Close-coiled helical spring under an applied couple M about the helix axis: what happens to the internal action and geometry?

Difficulty: Easy

Correct Answer: It is subjected to pure bending of the wire

Explanation:


Introduction / Context:
A close-coiled helical spring can be loaded either by an axial force (causing twisting of the wire) or by a torque/couple about the spring’s axis (causing bending of the wire). This question distinguishes these two classic loading cases in strength of materials and spring design.


Given Data / Assumptions:

  • Close-coiled helical spring (helix angle small).
  • An external couple M is applied about the helix (spring) axis, not an axial force.
  • Linear elastic behavior, small deformations, uniform wire and constant coil diameter.


Concept / Approach:

For close-coiled springs: an axial force P produces torsion of the wire (primary) and slight direct shear, while a torque M applied about the helix axis produces pure bending of the wire (primary). The distinction follows from resolving the external load into actions along the wire centerline: torque about the spring axis leads to a uniform bending moment in the wire’s local plane; no twisting moment acts about the wire’s own axis in this idealization.


Step-by-Step Solution:

Identify loading: couple M about spring axis ⇒ bending of the wire.Internal action: wire fibers experience tensile/compressive bending stress σ = M_w * y / I_w (locally), where M_w is the bending moment in the wire, y is fiber distance, I_w is wire section second moment.Geometric effects like change of mean diameter or number of coils are negligible in the ideal linear theory and are not fundamental consequences of M.

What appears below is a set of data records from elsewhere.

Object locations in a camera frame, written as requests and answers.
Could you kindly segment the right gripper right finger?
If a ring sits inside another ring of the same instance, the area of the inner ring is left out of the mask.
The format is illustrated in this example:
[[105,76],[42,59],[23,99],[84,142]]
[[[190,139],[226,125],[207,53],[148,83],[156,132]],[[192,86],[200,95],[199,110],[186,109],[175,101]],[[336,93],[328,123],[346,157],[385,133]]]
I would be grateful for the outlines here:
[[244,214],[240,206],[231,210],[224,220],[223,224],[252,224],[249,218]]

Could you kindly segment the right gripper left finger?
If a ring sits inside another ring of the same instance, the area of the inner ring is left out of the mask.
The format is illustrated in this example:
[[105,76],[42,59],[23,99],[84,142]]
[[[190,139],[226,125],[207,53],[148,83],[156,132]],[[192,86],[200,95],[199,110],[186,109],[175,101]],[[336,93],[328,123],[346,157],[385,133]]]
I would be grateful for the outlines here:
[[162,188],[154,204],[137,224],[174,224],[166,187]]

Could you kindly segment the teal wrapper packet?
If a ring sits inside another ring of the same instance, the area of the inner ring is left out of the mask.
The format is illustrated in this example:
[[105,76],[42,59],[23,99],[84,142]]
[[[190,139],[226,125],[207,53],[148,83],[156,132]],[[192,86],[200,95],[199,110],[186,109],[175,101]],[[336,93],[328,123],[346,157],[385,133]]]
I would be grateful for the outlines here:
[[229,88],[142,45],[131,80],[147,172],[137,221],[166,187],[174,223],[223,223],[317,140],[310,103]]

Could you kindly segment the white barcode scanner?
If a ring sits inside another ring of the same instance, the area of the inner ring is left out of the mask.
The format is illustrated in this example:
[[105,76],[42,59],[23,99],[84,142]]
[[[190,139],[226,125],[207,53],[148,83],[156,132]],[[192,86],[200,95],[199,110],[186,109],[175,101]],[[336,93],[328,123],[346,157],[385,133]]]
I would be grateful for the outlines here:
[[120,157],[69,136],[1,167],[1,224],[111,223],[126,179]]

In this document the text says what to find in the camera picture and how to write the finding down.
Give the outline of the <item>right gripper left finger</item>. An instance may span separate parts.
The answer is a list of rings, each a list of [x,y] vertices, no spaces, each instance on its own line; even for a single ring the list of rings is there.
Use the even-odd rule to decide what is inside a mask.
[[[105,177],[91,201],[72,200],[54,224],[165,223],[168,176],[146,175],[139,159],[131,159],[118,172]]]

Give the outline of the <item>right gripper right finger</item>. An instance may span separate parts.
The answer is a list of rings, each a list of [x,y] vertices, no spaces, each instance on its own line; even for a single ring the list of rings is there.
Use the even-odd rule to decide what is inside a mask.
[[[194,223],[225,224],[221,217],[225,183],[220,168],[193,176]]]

Verification / Alternative check:

Textbook spring theory tables list: “Axial force → torsion of wire; Axial couple → bending of wire.” This is a standard result used in spiral spring and clock spring calculations.


Why Other Options Are Wrong:

Mean diameter decrease (option b) and “increase in number of coils” (option c) are not intrinsic outcomes of the elastic analysis; they are misleading. “All of the above” (option d) is therefore incorrect.


Common Pitfalls:

Confusing the axial force case (wire in torsion) with the axial couple case (wire in bending).